DORA tightens this further. BaaS providers are considered critical IT third-party providers for financial institutions and thus fall under the requirements of the Digital Operational Resilience Act. This increases compliance costs – and filters out disreputable providers from the market.

For companies that want to use embedded finance, this means: carefully selecting the BaaS partner. Not just looking at API quality and prices, but also at regulatory solidity, audit capability, and long-term stability.

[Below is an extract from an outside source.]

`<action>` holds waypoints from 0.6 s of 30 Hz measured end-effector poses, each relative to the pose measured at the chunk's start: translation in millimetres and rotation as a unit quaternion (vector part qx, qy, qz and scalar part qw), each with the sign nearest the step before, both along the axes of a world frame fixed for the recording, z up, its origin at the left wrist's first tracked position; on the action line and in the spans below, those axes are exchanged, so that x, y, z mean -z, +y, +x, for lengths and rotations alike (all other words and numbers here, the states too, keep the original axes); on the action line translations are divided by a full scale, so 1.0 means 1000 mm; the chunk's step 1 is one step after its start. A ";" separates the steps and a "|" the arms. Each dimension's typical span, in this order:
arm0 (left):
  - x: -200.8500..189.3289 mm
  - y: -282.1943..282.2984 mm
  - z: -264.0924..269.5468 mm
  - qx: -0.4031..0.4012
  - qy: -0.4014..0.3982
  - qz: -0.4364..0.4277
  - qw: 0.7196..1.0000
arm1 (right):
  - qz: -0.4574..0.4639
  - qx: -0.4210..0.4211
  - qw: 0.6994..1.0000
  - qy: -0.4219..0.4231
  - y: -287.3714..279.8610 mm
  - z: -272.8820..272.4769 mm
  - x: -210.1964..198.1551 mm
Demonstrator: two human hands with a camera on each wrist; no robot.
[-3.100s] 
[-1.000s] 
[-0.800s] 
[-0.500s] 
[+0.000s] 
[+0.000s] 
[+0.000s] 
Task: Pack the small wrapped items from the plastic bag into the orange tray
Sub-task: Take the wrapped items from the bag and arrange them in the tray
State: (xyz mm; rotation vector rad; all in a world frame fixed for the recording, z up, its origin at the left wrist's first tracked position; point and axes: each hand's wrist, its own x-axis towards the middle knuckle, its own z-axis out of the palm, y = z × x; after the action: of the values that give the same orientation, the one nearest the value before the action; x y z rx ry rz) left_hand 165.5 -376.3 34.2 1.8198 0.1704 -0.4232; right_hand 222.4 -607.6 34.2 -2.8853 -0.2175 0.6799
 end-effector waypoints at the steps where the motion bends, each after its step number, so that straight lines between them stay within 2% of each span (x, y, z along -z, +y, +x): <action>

A BaaS provider without a viable business model is an existential risk for all companies that build on its infrastructure.

Frequently Asked Questions

What is the difference between Embedded Finance and FinTech?

FinTech companies offer financial products as their main product (e.g. N26 as a bank). In Embedded Finance, a non-financial company integrates financial products as a feature into its existing offering – the customer primarily interacts with the core product.

Does a company need a banking license for Embedded Finance?

No, that’s the point. Through BaaS providers, companies can offer regulated financial products without having a license themselves. The BaaS provider provides the regulatory infrastructure.

Which BaaS providers are there in Germany?

The best-known are Solaris (accounts, cards, loans), Mambu (core banking platform), Swan (Europe-wide), and Raisin/WeltSparen (deposit infrastructure). Berlin is the European hub for BaaS.

What are the risks of Embedded Finance?

The main risks are dependence on the BaaS provider (counterparty risk), regulatory uncertainties in the distribution of responsibilities, and reputational risks if financial products fail under your own brand. DORA further tightens the requirements.